Perceptrons from Scratch: A Starting Point for Machine Learning -

Introduction

The Perceptron Learning Algorithm is one of the simplest machine learning algorithms and a crucial building block of more complex machine learning and deep learning models. A neural network is, in fact, known as a multi-layer perceptron (MLP), because (of course) it is composed of several layers of perceptrons stacked together. Apart from providing a glimpse into the working of a neural network, an understanding of a perceptron’s working is essential for a beginner to grasp the most fundamental concepts of machine learning. A simple modification of this algorithm is termed the Pocket Learning Algorithm. In this article, we will build the simple perceptron and the pocket learning algorithm from a scratch, and check their performance in classifying points in the 2-dimensional Euclidean plane into two halves.

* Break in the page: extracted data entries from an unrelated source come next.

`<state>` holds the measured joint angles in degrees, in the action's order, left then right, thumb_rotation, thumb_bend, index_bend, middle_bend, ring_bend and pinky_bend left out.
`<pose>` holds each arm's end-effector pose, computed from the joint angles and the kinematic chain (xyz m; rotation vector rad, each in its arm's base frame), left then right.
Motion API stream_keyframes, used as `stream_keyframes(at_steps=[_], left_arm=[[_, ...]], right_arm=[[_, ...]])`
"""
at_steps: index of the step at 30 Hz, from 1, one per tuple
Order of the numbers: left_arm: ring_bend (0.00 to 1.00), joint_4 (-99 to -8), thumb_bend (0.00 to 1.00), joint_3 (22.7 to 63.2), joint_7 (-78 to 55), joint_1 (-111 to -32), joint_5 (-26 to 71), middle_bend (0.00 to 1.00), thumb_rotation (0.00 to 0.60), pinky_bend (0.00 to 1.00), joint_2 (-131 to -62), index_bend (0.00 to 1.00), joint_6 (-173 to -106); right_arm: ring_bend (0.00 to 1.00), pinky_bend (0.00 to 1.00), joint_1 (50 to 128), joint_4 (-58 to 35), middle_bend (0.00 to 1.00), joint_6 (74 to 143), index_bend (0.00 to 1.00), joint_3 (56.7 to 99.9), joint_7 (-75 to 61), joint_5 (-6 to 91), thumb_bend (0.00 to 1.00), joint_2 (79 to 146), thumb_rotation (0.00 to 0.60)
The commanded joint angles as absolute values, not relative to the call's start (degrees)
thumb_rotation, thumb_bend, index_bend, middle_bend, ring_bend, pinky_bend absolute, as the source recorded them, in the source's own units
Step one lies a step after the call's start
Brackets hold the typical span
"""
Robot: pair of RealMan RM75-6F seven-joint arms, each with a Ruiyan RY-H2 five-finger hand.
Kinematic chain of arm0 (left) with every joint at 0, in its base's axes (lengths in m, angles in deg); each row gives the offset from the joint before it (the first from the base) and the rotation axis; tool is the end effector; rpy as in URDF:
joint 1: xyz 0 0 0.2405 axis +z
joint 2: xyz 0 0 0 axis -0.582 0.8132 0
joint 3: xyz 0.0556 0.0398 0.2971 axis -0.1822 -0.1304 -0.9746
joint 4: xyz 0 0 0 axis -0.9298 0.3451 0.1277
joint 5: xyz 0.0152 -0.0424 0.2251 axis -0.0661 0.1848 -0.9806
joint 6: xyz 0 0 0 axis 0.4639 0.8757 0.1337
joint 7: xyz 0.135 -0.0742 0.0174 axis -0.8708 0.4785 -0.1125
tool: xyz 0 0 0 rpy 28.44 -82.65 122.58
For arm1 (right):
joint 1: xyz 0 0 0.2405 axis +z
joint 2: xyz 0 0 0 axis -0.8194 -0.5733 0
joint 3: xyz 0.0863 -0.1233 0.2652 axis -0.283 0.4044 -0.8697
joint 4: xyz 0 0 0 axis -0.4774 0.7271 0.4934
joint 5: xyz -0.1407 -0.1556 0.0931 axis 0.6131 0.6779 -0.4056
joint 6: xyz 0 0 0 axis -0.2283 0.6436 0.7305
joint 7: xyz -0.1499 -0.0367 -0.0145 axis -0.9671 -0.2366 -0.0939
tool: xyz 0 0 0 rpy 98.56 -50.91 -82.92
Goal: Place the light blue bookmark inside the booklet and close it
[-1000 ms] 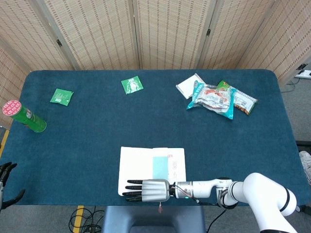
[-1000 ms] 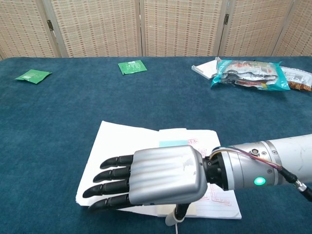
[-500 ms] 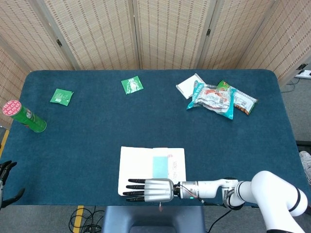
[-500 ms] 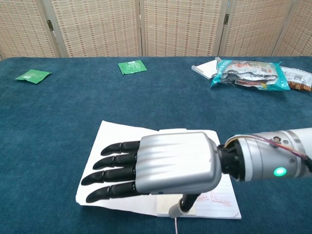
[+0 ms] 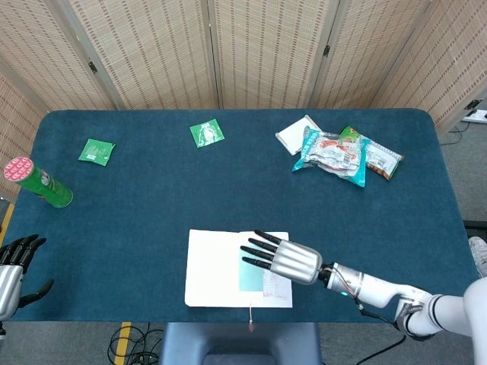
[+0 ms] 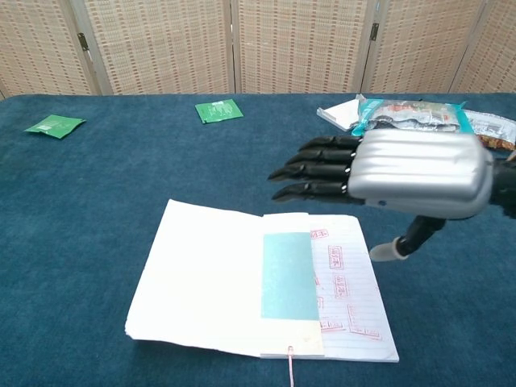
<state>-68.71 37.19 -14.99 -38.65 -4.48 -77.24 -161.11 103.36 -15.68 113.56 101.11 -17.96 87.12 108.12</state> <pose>-0.3787 0.1852 0.1684 -1.4309 -0.7962 -0.8026 -0.1941 -0.3269 -0.0009 2.4559 -0.0746 0.9956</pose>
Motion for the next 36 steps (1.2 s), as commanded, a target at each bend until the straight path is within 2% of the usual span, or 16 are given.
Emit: stream_keyframes(at_steps=[1, 14, 28, 36], left_arm=[[0.15, -67.8, 0.27, 37.5, -14.6, -39.9, -5.3, 0.16, 0.600, 0.20, -78.0, 0.19, -160.3], [0.15, -62.6, 0.27, 37.4, -12.6, -45.9, -11.0, 0.16, 0.600, 0.20, -82.0, 0.19, -157.6], [0.15, -58.4, 0.27, 36.0, -12.5, -51.4, -15.9, 0.16, 0.600, 0.20, -87.5, 0.18, -155.4], [0.15, -55.4, 0.25, 34.4, -11.0, -56.2, -20.8, 0.16, 0.600, 0.20, -90.8, 0.16, -153.3]], right_arm=[[0.00, 0.00, 99.0, -19.0, 0.00, 115.3, 0.00, 100.7, -20.6, 82.9, 0.12, 104.0, 0.600], [0.00, 0.00, 83.6, -23.2, 0.00, 127.3, 0.00, 98.2, -25.8, 73.9, 0.12, 97.4, 0.600], [0.00, 0.00, 69.6, -27.2, 0.00, 135.2, 0.00, 96.7, -25.2, 66.6, 0.12, 93.7, 0.600], [0.00, 0.00, 66.5, -25.5, 0.00, 136.7, 0.00, 95.2, -22.9, 67.6, 0.12, 94.0, 0.600]])
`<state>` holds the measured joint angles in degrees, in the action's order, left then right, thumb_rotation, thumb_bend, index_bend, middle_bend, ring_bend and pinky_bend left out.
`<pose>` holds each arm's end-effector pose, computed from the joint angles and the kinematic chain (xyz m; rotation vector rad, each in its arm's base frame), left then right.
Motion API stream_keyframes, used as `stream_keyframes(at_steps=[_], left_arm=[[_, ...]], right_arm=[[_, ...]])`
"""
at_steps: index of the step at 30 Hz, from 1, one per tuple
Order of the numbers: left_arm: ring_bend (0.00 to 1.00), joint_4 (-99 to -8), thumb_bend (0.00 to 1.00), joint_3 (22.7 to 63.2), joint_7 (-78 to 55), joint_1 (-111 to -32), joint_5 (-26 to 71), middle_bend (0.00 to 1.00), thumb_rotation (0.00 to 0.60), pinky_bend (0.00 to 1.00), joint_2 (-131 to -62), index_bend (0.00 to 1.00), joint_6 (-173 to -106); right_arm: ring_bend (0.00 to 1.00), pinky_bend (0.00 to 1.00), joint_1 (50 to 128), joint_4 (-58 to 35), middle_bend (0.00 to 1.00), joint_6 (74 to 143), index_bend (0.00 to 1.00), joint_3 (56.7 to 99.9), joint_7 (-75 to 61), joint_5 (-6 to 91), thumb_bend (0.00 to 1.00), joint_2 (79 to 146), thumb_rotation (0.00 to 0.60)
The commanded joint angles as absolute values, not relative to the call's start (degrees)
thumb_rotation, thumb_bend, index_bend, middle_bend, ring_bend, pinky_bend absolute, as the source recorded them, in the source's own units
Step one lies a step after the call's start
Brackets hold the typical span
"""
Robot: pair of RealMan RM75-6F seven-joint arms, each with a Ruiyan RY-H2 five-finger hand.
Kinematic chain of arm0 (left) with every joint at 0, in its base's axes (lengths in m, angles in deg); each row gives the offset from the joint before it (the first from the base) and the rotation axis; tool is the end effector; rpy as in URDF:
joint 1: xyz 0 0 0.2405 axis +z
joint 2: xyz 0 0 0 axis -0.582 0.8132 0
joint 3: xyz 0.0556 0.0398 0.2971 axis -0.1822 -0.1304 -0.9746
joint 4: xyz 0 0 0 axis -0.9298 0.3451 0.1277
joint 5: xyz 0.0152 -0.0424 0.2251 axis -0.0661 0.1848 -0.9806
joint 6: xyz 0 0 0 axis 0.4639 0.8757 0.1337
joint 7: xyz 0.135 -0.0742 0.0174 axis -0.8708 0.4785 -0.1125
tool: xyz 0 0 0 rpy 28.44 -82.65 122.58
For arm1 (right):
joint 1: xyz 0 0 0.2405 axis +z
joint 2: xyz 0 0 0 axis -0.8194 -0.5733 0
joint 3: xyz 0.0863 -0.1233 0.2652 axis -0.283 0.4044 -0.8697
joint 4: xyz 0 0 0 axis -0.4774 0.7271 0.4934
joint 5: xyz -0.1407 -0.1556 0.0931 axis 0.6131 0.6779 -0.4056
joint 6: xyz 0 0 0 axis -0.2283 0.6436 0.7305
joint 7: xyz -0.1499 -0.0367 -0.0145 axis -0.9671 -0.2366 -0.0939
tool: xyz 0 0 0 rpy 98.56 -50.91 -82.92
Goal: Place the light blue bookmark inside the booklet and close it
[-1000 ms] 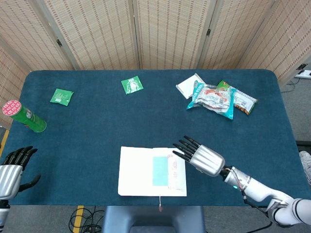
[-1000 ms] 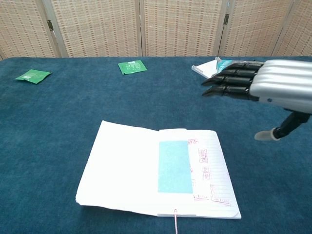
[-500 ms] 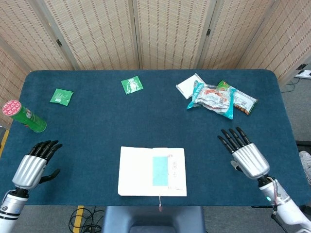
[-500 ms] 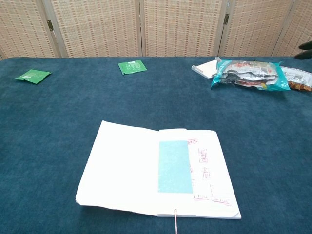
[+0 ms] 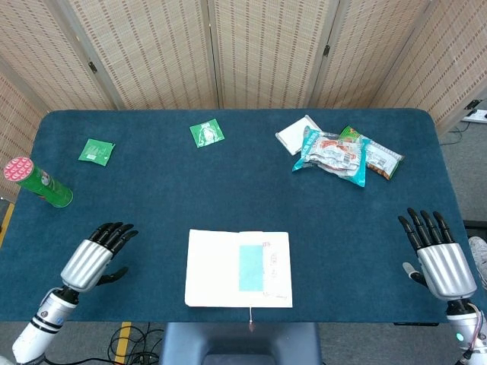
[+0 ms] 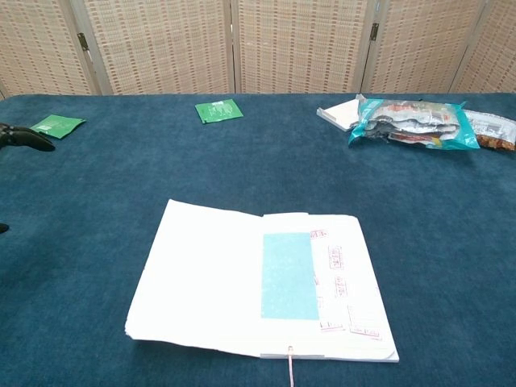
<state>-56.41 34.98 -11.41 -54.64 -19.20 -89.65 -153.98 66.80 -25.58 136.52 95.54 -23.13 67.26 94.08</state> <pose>-0.3169 0.2675 0.0656 -1.8786 -0.6221 -1.0356 -0.3554 -0.2032 0.1597 1.5774 -0.5814 0.7420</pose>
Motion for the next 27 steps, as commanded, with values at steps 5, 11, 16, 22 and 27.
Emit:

Minimal expertise in coding in R is assumed, and most of the code is self-explanatory.

Defining the Training Space and Target Function

First define the limits of the space to work in during training: let $(x_1, y_1)$ and $(x_2, y_2)$ be the coordinates defining this rectangular subspace of the $XY$ plane. I have taken them to be $(-2,-2)$ and $(2,2)$ respectively. Note that “<-” is the assignment operator in R.

x_1 <- (-2)
y_1 <- (-2)
x_2 <- 2
y_2 <- 2

We now wish to define the target function, which is, in our case, a straight line. We let this line be defined as the line passing through two random points in the training domain (the subspace defined by (x_1, y_1) and (x_2, y_2)).

x <-  runif(2, min = x_1, max = x_2)
y <- runif(2, min = y_1, max = y_2)
fit <- (lm(y~x))

We now define our target function by extracting the coefficients of the fit.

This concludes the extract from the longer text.